Christian and his dad Bernabe

Christian, age 8, patient

“I’m thankful for my dad for making my favorite foods. I’m thankful for my mom because when I can’t sleep she climbs in my bed and lays with me until I fall asleep.”

Bernabe, Christian’s dad

“Thank you to every doctor and nurse for the special care they provide to Christian. I’m thankful for Jody, an oncology nurse practitioner because my son lights up whenever she comes into his room to check on him. Jody and Christian have a special bond.”

Mallorie Boeing

Mallorie Boeing, pediatric intensive care unit registered nurse, CHOC Children’s at Mission Hospital

“This year and every year for the past four years since I became a member of the CHOC organization, I am thankful for my CHOC Children’s at Mission Hospital family. From our unit assistants, electroencephalogram (EEG)  techs, child life specialists and volunteers, to our doctors and nurses both at CHOC Mission and Mission Hospital, I am thankful to be a part of such an amazing and passionate team of individuals. I am especially thankful this year for CHOC’s ability to provide tuition assistance while I obtain my master’s degree and for creating such a fun and positive work environment. I am also thankful for CHOC’s continued dedication to providing safe, high-quality, patient-and-family-centered care to all of Orange County’s smallest residents.”

Dr. Kelly Davis

Dr. Kelly Davis, pediatric sports medicine specialist

“I was a resident at CHOC several years ago and am so thankful to be a part of the CHOC community again.

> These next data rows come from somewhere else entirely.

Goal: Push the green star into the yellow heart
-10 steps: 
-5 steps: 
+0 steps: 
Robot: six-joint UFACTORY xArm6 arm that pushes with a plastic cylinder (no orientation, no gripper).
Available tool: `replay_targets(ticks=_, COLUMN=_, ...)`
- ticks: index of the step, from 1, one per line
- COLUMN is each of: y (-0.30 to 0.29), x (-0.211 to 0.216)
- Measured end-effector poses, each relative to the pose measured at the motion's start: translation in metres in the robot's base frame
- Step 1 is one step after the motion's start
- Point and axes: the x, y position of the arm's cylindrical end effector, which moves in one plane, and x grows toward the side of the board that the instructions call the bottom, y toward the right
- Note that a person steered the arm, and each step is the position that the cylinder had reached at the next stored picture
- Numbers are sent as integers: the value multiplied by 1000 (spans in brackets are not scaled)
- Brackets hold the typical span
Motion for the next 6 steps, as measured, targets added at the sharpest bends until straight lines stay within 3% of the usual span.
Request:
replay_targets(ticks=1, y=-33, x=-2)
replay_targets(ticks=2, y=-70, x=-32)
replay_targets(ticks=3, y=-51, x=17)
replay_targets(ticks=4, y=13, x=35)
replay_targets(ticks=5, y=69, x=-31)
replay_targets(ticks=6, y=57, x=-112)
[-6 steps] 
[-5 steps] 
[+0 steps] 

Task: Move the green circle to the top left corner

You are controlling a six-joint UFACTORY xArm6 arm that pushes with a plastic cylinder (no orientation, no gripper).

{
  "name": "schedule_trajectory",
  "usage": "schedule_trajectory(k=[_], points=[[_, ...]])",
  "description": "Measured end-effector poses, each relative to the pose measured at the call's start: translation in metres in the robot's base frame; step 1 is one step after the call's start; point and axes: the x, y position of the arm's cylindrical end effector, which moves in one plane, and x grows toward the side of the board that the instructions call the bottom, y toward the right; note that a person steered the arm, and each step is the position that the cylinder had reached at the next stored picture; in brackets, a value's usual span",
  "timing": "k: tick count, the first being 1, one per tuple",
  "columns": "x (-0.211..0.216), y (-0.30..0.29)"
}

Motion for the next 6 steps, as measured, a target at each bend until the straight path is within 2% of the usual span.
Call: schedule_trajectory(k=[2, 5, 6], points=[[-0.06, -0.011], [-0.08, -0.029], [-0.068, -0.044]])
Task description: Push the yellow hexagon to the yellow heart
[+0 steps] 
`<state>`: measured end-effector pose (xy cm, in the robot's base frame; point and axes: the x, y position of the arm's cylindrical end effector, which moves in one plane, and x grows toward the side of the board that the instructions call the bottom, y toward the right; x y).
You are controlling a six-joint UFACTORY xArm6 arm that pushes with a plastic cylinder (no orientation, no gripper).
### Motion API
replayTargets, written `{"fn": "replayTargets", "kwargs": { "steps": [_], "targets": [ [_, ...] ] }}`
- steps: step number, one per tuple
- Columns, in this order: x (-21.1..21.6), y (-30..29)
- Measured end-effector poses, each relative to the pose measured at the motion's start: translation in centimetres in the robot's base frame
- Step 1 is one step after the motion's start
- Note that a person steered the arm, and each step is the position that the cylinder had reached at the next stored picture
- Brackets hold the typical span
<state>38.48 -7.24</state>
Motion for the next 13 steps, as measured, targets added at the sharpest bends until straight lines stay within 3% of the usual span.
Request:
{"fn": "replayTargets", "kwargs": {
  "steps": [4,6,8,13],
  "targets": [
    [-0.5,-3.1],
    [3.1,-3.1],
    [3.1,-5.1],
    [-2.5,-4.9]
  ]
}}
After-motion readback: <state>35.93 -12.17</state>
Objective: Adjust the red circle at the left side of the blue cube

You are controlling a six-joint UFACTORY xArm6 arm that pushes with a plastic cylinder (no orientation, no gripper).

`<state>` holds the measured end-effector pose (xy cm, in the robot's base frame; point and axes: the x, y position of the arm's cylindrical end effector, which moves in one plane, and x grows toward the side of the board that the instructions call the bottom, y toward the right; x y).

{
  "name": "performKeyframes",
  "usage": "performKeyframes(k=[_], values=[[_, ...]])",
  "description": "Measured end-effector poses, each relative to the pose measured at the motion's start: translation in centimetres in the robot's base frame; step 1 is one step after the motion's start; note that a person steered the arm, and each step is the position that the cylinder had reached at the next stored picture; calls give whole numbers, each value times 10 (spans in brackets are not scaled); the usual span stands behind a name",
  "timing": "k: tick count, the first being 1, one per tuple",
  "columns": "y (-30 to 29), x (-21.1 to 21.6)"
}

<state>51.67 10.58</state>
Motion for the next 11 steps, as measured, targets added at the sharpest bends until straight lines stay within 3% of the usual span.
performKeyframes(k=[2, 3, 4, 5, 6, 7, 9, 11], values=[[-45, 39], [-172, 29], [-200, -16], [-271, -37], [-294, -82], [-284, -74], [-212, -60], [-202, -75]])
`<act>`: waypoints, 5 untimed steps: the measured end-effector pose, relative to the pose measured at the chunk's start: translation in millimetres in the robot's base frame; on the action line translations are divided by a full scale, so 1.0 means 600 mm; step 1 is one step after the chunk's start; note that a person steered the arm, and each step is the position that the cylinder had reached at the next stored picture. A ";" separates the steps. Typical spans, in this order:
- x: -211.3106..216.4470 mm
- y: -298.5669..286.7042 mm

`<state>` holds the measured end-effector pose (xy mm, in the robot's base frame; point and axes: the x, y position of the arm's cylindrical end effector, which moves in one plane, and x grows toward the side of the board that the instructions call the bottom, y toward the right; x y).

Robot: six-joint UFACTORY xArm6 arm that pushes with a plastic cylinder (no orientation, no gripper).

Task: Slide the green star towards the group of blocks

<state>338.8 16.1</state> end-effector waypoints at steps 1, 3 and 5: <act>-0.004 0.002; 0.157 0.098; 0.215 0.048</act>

I am thankful for all of my colleagues who help me continue to grow and learn as a physician. I am thankful for my patients who are the young budding athletes of the future. They entrust me with their pains and concerns and allow me to care for them and help them stay healthy while they achieve their sports dreams. Being at CHOC as a resident taught me so much and significantly shaped the doctor that I am today. I am most thankful to now be able to give back and pass on my love for teaching and our healthcare system to the next generation of doctors.”

Dr. Joffre Olaya

Dr. Joffre Olaya, pediatric neurosurgeon

“I am so grateful for the privilege of working at CHOC Children’s and the chance to be part of a premiere clinical team within CHOC’s Neuroscience Institute. I take pride in working alongside such an incredible team of healthcare providers who understand that we care for the most vulnerable population. Shouldering this responsibility propels us to strive to deliver the best possible care to our patients facing neurological disorders. I’m humbled that parents entrust us every day with their children’s medical care.”

Danielle Frausto with CHOC colleagues’ daughters

Danielle Frausto, registered nurse, neonatal intensive care unit

“CHOC has given me the opportunity to do what I love most. It is an honor to come to work every day and take care of our fragile patients.”

Lisa Schneider

Lisa Schneider, nurse manager, mental health inpatient center

“I am very thankful for everyone who has warmly welcomed me into the CHOC family and also for CHOC’s dedication to pediatric mental healthcare. This is the first organization that I have encountered that is so passionate about de-stigmatizing mental illness and prioritizing mental health prevention, recognition and treatment in children. We are truly impacting the children in our area and are setting a higher standard for mental health care across the country.”